The theft goes off without a hitch. However, when Lodocq goes to Madeleine's flat, he finds a despondent Maubert already there. In a surprise twist, it turns out that Madeleine's name was on the list they stole. She is taken away, with the implication that she will be executed for treason. In the final scene, Maubert watches Lodocq, now an anonymous French soldier, board a train for the intense fighting at Verdun, both knowing that Lodocq stands little chance of survival.
It was the first film from the producing team of Maxwell Setton and Aubrey Baring, who set up their operation at Mayflower Pictures. Mayflower had been established by Charles Laughton and Eric Pommer in the 1930s and made three films but became dormant with the advent of World War Two. Setton and Baring decided to re-activate the company and the two men would make six movies together, most of which were written by Robert Westerby, who wrote The Spider and the Fly. Mayflower received a government grant to underwrite part of the cost.[4]
Robert Westerby's story was based on a true story which he had been told by a member of the French police.[5]

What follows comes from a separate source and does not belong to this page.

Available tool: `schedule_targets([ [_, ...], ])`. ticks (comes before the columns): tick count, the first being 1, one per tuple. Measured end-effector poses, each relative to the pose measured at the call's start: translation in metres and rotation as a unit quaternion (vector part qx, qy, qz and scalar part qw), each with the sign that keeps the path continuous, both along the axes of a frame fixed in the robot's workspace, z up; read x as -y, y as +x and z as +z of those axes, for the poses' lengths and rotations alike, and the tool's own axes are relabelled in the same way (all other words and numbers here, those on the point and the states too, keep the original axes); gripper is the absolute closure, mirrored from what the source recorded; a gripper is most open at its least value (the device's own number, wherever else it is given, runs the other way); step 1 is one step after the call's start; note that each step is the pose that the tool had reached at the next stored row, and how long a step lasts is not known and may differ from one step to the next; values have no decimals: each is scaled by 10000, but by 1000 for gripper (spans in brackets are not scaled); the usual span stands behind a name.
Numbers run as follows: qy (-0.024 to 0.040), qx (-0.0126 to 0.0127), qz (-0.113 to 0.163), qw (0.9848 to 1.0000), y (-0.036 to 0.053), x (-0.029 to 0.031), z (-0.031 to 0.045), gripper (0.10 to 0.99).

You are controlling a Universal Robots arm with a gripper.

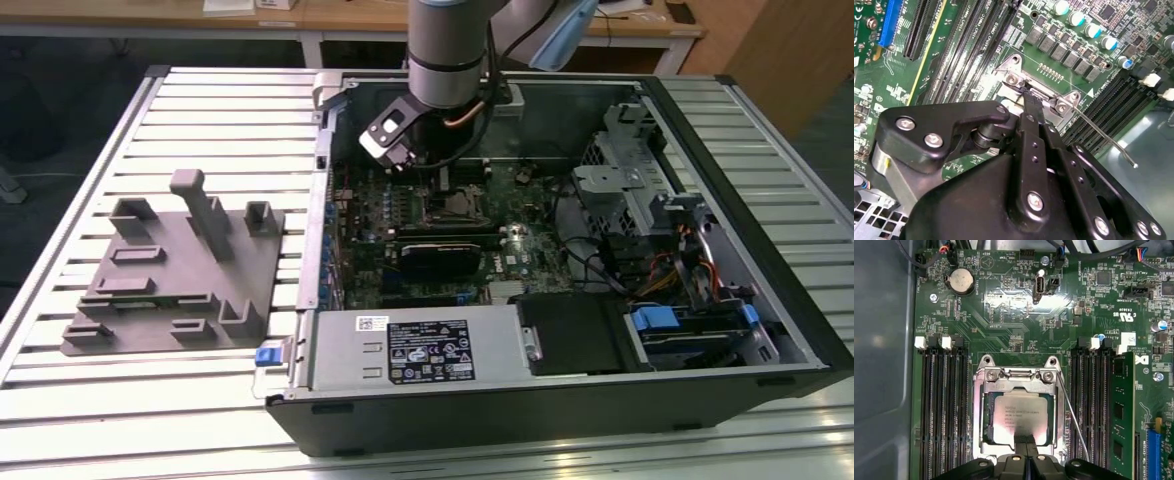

In October 1948 Alfred Hitchcock announced that he would make three films for Transatlantic Enterprises after he finished Under Capricorn: I Confess, Dark Duty and The Spider and the Fly.[6]
The leads were Eric Portman, Nadia Gray and Guy Rolfe. It was Eric Portman's first film in over a year, during which time he enjoyed a great success on stage in a double bill of Terence Rattigan plays called Playbill. Nadia Gray was a Romanian actor who had spent part of the war in a German concentration camp; she was cast in the film partly due to her appearance on the Paris stage in a production of Noël Coward's Present Laughter (she was seen by Anthony Havelock-Allan who recommended her).[7] [8] It was Guy Rolfe's third leading role.[9]
Filming started in May 1949 and took place in Paris over three weeks, then at Pinewood studios in London.[10] [11] Sets were by the art director Edward Carrick. The period costumes were designed partly by Elizabeth Haffenden.[12] It was Seth Holt's first film as lead editor, although he had worked as an assistant for a number of years.[13]
The Monthly Film Bulletin said "The film falls between melodrama and something deeper - a study of human relationships. Though there are some tense scenes, it is as a whole not sufficiently exciting for a thriller, and Hamer's bitter intelligence is not quite sharp enough for a real drama of character."[14]